The points that lie on given dl1 from either sides of the line,
represents our best alignments - those points who deviates should
be discarded.
Then the std deviation of anchors from this line, no. of exact kmers
covered by anchors around the line, length of query that matched the
target, no. of bases covered by anchors (normalized) and the read
length are used to compute an f score. The region with highest f
score are picked for final alignment.
(I think the reference coordinates c can be estimated from the position on the read and the position of the hit, so we still can use Hough Transform?)
Stages 4 and 5 seem heavyweight.
Questions and comments:
- we are unclear on how index would be constructed in the absence of a
reference in the case of a de novo assembly. Last paragraph of
Discussion states: "GraphMap’s sensitivity and specificity as a
mapper could thus serve as the basis for fast computation of overlap
alignments and de novo assemblies in the future." But algorithm from
Figure 1b and Methods Stage I: region selection seems to be based on
seed finding between query and reference. What is used as reference
in the absence of a reference?
- GraphMap showed improved runtime (Suppl Table 2) compared to "gold
standard" BLAST alignment. In Figure 2 with synthetic data, data
platform type made the biggest difference in GraphMap performance
compared to "gold-standard" BLAST aligner. Oxford Nanopore 2D data
(double-stranded) had consistently among the highest precision
relative to other platforms, although PacBio was close behind in
both C. elegans and H. sapiens sets. Interesting that genome size
(from 2.2 Mbp = N. meningitidis to 198 Mbp = H. sapiens ch3) didn't
make much difference in precision (mapped location on read; seed
hit, k-point) or recall (alignment)
(https://en.wikipedia.org/wiki/Precision_and_recall). Recall was
much lower in all ONT data regardless of species.

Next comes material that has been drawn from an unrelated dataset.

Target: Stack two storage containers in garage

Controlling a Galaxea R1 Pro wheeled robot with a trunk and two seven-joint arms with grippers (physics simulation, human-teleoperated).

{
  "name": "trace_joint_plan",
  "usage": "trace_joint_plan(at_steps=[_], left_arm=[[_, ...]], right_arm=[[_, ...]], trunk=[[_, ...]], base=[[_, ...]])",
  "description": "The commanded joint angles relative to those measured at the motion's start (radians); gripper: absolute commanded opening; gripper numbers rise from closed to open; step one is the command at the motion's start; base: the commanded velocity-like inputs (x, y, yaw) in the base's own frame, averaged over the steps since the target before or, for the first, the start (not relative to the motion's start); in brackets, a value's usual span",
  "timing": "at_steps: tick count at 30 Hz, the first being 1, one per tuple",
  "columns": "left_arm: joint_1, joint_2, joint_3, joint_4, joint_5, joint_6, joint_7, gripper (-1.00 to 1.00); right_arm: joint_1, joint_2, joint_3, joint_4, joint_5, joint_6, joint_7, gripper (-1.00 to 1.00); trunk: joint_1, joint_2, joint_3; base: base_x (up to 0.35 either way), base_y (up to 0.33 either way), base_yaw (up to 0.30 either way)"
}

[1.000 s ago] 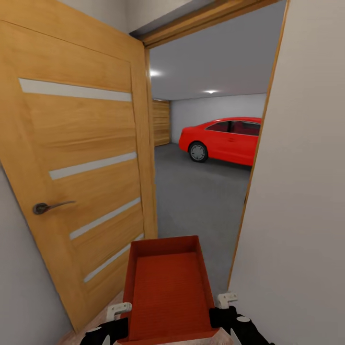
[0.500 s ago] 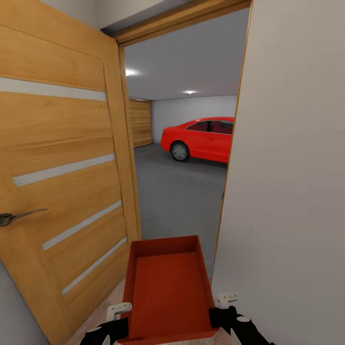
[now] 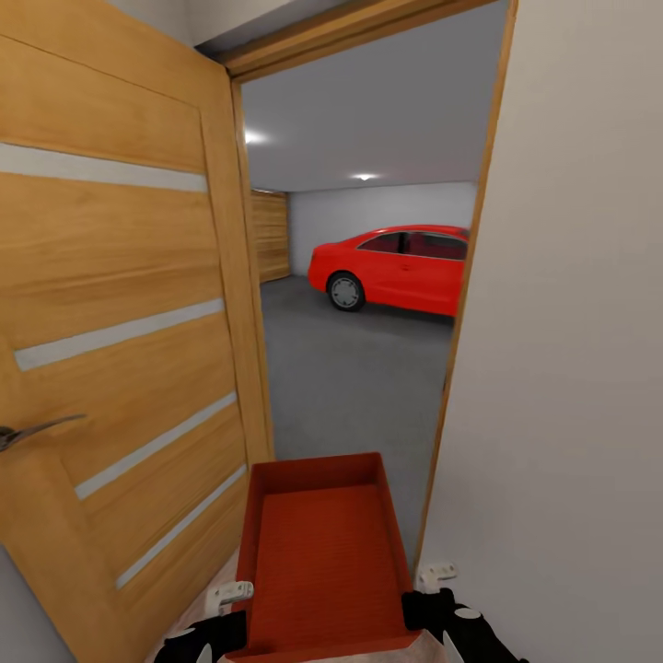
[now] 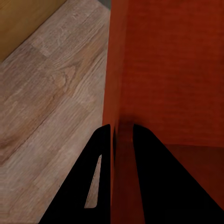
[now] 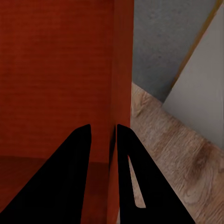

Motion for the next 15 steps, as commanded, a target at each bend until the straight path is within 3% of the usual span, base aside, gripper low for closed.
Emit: trace_joint_plan(at_steps=[1, 15], left_arm=[[0.000, 0.020, 0.000, -0.003, -0.035, -0.062, 0.026, -1.00], [0.000, 0.020, 0.000, -0.004, -0.035, -0.062, 0.026, -1.00]], right_arm=[[-0.001, -0.001, -0.004, 0.000, -0.028, 0.006, 0.039, -1.00], [-0.002, -0.001, -0.004, 0.000, -0.028, 0.006, 0.039, -1.00]], trunk=[[0.001, -0.001, -0.002], [0.001, -0.001, -0.002]], base=[[0.225, 0.201, 0.000], [0.224, 0.203, 0.000]])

- Impressed with figure 3a, difference between GraphMap and LAST
mapping tool with difference in consensus sequences (colored = low
confidence, grey = higher confidence). Would liked to have seen
their BWA-MEM and BLASR results, although Figure 3b suggests LAST
was closer to GraphMap with higher coverage.
- Interesting applications outline in Results. Benefit of GraphMap to
reduce pipeline resources required for ONP data? Mick Watson
suggests BLAST
(https://biomickwatson.wordpress.com/2015/06/01/analysing-minion-data-with-no-bioinformatics-expertise-nor-infrastructure/).
- Reasons for why we care include new ONP technology in field
applications, e.g. identifying pathogens in remote location with
local install. Species predictions in Table 3, F1 (mean of precision
and recall) higher for GraphMap. Need for more testing with real ONP
data (just 3 species were tested in this paper) and with higher
complexity, e.g. pathogenic microbial eukaryotes?
- We were a bit surprised that longest-common-subsequence works so
well with ONT, but that's why they did it with only the subsequences
extracted after the graph approach.
- "Our comparisons with BLAST suggest that reads that cannot be mapped
by GraphMap may essentially be unmappable." Did they characterize
these reads at all?
- What's the memory usage? Largely or entirely unmentioned.
- We were confused by the gapped qspaced seeds/gapped q-gram filter
stuff. (p10)
- We do not think they tested for genome scaling appropriately. They
need to show an example for may be a whole human genome. As Lisa
noticed there is no change in precision with their bigger genomes.
- The clinical application is very interesting. They did not compare
precision of other mappers using strain specific sequence.